**Instructions for the task**
Images should not appear in the copy, yet every line of the listing below must be printed exactly.
————
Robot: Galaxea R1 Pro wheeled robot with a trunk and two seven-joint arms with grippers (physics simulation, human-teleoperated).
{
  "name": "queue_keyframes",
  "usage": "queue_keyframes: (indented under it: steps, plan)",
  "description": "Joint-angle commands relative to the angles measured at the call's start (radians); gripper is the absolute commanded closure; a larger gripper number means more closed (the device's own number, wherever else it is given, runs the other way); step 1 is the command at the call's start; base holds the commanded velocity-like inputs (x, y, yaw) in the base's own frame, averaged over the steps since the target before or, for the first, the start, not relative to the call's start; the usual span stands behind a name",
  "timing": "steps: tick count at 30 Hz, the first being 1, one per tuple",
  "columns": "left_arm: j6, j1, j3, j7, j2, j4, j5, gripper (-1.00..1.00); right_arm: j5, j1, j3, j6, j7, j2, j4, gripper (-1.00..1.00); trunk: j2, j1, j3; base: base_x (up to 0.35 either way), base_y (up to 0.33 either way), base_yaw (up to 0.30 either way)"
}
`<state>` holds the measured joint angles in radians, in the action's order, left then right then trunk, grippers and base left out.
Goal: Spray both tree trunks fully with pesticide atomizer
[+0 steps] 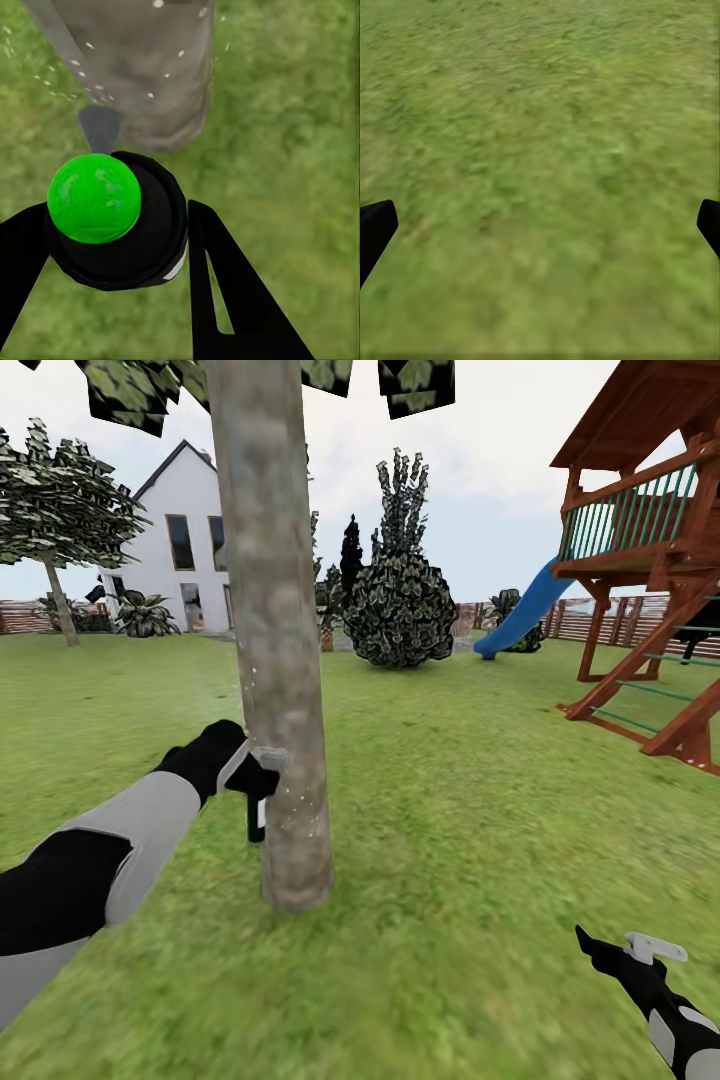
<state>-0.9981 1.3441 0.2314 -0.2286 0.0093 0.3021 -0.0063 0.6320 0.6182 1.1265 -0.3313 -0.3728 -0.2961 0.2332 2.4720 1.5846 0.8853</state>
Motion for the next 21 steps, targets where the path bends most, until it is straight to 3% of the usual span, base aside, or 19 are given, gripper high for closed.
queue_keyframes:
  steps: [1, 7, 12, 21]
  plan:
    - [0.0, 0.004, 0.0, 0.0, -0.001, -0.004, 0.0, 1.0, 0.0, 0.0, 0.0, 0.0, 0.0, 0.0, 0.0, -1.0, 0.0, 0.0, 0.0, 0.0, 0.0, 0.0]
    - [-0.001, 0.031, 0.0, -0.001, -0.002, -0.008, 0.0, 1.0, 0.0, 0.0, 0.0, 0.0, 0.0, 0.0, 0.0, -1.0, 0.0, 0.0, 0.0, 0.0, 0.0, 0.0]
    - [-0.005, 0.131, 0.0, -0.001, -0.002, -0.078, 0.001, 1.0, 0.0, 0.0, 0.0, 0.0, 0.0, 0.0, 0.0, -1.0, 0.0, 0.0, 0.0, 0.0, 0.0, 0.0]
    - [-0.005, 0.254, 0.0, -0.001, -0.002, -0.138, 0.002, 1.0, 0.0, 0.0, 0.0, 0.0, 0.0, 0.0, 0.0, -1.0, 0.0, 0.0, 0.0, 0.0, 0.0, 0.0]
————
**Written answer**
Robot: Galaxea R1 Pro wheeled robot with a trunk and two seven-joint arms with grippers (physics simulation, human-teleoperated).
{
  "name": "queue_keyframes",
  "usage": "queue_keyframes: (indented under it: steps, plan)",
  "description": "Joint-angle commands relative to the angles measured at the call's start (radians); gripper is the absolute commanded closure; a larger gripper number means more closed (the device's own number, wherever else it is given, runs the other way); step 1 is the command at the call's start; base holds the commanded velocity-like inputs (x, y, yaw) in the base's own frame, averaged over the steps since the target before or, for the first, the start, not relative to the call's start; the usual span stands behind a name",
  "timing": "steps: tick count at 30 Hz, the first being 1, one per tuple",
  "columns": "left_arm: j6, j1, j3, j7, j2, j4, j5, gripper (-1.00..1.00); right_arm: j5, j1, j3, j6, j7, j2, j4, gripper (-1.00..1.00); trunk: j2, j1, j3; base: base_x (up to 0.35 either way), base_y (up to 0.33 either way), base_yaw (up to 0.30 either way)"
}
`<state>` holds the measured joint angles in radians, in the action's order, left then right then trunk, grippers and base left out.
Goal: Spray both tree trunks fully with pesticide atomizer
[+0 steps] 
<state>-0.9981 1.3441 0.2314 -0.2286 0.0093 0.3021 -0.0063 0.6320 0.6182 1.1265 -0.3313 -0.3728 -0.2961 0.2332 2.4720 1.5846 0.8853</state>
Motion for the next 21 steps, targets where the path bends most, until it is straight to 3% of the usual span, base aside, or 19 are given, gripper high for closed.
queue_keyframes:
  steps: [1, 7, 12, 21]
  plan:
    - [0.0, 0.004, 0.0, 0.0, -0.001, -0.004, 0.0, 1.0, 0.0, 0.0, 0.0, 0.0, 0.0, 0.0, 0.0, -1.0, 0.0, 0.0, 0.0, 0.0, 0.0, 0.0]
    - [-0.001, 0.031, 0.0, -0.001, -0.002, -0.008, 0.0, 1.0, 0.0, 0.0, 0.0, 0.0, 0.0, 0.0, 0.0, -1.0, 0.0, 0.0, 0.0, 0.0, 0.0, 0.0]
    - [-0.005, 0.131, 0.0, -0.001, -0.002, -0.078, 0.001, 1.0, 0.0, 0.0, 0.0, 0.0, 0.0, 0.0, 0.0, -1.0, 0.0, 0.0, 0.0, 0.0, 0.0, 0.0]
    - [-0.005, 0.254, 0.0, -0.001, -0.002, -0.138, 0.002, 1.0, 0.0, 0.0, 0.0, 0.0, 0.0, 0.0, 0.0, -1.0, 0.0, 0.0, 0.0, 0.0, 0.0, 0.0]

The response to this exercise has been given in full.